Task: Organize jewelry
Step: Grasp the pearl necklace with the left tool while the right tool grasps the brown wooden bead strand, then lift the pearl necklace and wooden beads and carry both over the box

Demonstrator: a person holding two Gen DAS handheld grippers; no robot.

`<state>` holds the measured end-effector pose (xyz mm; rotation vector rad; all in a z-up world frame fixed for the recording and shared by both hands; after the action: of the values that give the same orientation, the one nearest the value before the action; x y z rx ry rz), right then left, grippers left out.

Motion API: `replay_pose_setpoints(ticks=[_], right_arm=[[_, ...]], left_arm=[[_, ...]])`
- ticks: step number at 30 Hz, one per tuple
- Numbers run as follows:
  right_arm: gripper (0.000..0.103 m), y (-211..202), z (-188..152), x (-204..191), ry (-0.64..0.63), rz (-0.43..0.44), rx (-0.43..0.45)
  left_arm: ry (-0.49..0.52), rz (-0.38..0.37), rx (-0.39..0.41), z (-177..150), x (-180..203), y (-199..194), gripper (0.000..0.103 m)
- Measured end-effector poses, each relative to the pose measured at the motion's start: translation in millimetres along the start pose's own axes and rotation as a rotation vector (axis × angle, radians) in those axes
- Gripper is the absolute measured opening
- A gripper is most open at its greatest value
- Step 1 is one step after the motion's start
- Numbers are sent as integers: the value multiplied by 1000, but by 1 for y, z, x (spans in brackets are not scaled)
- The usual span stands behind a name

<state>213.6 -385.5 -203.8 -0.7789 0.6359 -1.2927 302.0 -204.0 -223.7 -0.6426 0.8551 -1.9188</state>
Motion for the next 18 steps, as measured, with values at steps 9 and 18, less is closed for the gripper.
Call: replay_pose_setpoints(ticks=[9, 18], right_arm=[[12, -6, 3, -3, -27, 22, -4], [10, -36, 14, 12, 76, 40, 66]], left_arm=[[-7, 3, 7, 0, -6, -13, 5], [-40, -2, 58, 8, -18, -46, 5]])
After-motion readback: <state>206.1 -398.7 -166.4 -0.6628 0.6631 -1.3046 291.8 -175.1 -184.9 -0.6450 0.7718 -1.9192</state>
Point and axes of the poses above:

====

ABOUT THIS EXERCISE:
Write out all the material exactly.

TASK RESULT:
Task: Organize jewelry
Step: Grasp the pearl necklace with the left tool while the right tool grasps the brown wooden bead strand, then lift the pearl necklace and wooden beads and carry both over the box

Demonstrator: a person holding two Gen DAS handheld grippers; no robot.

`<state>` holds the measured end-effector pose (xyz mm; rotation vector rad; all in a z-up world frame fixed for the recording and shared by both hands; after the action: of the values that give the same orientation, the one nearest the value before the action; x y z rx ry rz), right then left, grippers left out.

Motion API: `replay_pose_setpoints(ticks=[_], right_arm=[[_, ...]], left_arm=[[_, ...]])`
- ticks: step number at 30 Hz, one per tuple
- Numbers run as follows:
  right_arm: gripper (0.000..0.103 m), y (-211..202), z (-188..152), x (-204..191), ry (-0.64..0.63), rz (-0.43..0.44), rx (-0.43..0.45)
  left_arm: ry (-0.49..0.52), rz (-0.38..0.37), rx (-0.39..0.41), z (-177..150), x (-180..203), y (-199..194), gripper (0.000..0.103 m)
- Measured end-effector poses, each relative to the pose measured at the motion's start: translation in millimetres along the start pose's own axes and rotation as a rotation vector (axis × angle, radians) in those axes
- Gripper is the absolute measured opening
- A gripper is most open at its greatest value
- Step 1 is one step after the motion's start
- Numbers are sent as integers: the value multiplied by 1000, but by 1 for y, z, x (spans in brackets are not scaled)
- The usual span stands behind a name

<state>213.6 -385.5 -203.8 -0.7789 0.6359 -1.2927 302.0 -204.0 -223.7 -0.6426 0.8551 -1.9188</state>
Motion for the next 18 steps, as measured, with values at steps 9 and 18, less is closed for the gripper.
Call: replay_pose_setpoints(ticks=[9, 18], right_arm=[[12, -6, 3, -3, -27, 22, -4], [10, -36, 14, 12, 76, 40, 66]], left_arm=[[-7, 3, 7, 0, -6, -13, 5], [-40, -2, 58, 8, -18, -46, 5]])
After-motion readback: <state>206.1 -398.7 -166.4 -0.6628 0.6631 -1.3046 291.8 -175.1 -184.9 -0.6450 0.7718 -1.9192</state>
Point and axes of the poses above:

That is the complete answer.